**TASK PROMPT**
Copy the data that follows exactly as it is, excluding all pictures.

++++++

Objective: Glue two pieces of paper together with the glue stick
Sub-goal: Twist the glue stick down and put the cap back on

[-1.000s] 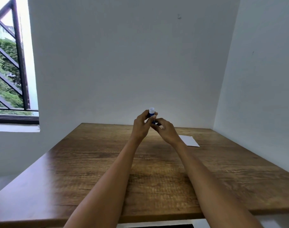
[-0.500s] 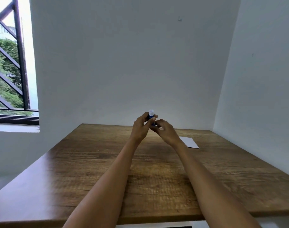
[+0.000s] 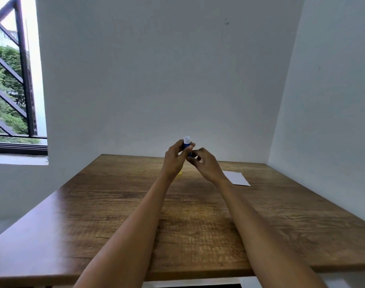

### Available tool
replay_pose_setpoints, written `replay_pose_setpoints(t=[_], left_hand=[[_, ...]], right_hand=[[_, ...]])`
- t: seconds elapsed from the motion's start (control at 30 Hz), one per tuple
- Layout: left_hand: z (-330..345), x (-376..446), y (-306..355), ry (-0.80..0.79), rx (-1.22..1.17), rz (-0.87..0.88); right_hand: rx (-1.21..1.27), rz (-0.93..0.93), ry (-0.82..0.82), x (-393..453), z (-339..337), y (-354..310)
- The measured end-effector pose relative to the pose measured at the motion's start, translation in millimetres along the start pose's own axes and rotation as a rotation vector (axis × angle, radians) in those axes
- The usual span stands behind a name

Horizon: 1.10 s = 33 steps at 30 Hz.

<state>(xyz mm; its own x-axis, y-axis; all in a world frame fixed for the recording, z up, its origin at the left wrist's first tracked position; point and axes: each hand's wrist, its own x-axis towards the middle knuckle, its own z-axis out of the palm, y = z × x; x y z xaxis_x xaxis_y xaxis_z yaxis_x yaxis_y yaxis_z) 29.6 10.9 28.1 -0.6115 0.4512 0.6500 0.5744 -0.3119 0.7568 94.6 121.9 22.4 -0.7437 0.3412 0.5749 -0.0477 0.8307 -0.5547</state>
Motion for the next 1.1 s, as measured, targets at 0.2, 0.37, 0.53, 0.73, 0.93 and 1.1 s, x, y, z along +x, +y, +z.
replay_pose_setpoints(t=[0.2, 0.37, 0.53, 0.73, 0.93, 1.1], left_hand=[[3.6, -0.8, 1.4, 0.024, -0.018, 0.0], [2.5, -1.8, 0.5, -0.003, 0.009, -0.004], [1.3, -1.2, 1.4, 0.001, 0.009, 0.011], [4.7, -1.8, 3.7, 0.02, 0.029, 0.02], [4.1, -4.2, 0.0, 0.098, 0.091, 0.028], [-12.3, -2.2, -9.8, 0.396, 0.123, -0.083]], right_hand=[[-0.292, -0.033, 0.304, -0.2, 9.9, 0.6], [-0.041, 0.004, 0.068, 1.8, 6.9, 5.0], [-0.104, -0.054, 0.066, -1.3, 4.8, 5.1], [-0.254, -0.039, 0.354, -3.3, 11.7, 5.6], [-0.189, 0.013, 0.164, -4.9, 16.5, 4.8], [-0.21, 0.185, -0.062, -1.6, 25.0, 0.4]])
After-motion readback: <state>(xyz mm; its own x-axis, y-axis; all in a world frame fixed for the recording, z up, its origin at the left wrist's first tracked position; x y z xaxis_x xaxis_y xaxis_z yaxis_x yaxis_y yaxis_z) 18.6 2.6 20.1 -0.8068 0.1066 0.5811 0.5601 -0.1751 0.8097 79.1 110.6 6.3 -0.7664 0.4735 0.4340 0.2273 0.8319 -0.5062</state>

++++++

**SOLVED PROBLEM**
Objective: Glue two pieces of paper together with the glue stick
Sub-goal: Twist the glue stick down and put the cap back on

[-1.000s] 
[-0.500s] 
[+0.000s] 

### Available tool
replay_pose_setpoints, written `replay_pose_setpoints(t=[_], left_hand=[[_, ...]], right_hand=[[_, ...]])`
- t: seconds elapsed from the motion's start (control at 30 Hz), one per tuple
- Layout: left_hand: z (-330..345), x (-376..446), y (-306..355), ry (-0.80..0.79), rx (-1.22..1.17), rz (-0.87..0.88); right_hand: rx (-1.21..1.27), rz (-0.93..0.93), ry (-0.82..0.82), x (-393..453), z (-339..337), y (-354..310)
- The measured end-effector pose relative to the pose measured at the motion's start, translation in millimetres along the start pose's own axes and rotation as a rotation vector (axis × angle, radians) in those axes
- The usual span stands behind a name

Horizon: 1.10 s = 33 steps at 30 Hz.

<state>(xyz mm; its own x-axis, y-axis; all in a world frame fixed for the recording, z up, its origin at the left wrist's first tracked position; point and axes: each hand's wrist, its own x-axis towards the middle knuckle, its own z-axis out of the palm, y = z × x; x y z xaxis_x xaxis_y xaxis_z yaxis_x yaxis_y yaxis_z) 29.6 10.9 28.1 -0.6115 0.4512 0.6500 0.5744 -0.3119 0.7568 94.6 121.9 22.4 -0.7437 0.3412 0.5749 -0.0477 0.8307 -0.5547</state>
Motion for the next 1.1 s, as measured, targets at 0.2, 0.37, 0.53, 0.73, 0.93 and 1.1 s, x, y, z along +x, +y, +z.
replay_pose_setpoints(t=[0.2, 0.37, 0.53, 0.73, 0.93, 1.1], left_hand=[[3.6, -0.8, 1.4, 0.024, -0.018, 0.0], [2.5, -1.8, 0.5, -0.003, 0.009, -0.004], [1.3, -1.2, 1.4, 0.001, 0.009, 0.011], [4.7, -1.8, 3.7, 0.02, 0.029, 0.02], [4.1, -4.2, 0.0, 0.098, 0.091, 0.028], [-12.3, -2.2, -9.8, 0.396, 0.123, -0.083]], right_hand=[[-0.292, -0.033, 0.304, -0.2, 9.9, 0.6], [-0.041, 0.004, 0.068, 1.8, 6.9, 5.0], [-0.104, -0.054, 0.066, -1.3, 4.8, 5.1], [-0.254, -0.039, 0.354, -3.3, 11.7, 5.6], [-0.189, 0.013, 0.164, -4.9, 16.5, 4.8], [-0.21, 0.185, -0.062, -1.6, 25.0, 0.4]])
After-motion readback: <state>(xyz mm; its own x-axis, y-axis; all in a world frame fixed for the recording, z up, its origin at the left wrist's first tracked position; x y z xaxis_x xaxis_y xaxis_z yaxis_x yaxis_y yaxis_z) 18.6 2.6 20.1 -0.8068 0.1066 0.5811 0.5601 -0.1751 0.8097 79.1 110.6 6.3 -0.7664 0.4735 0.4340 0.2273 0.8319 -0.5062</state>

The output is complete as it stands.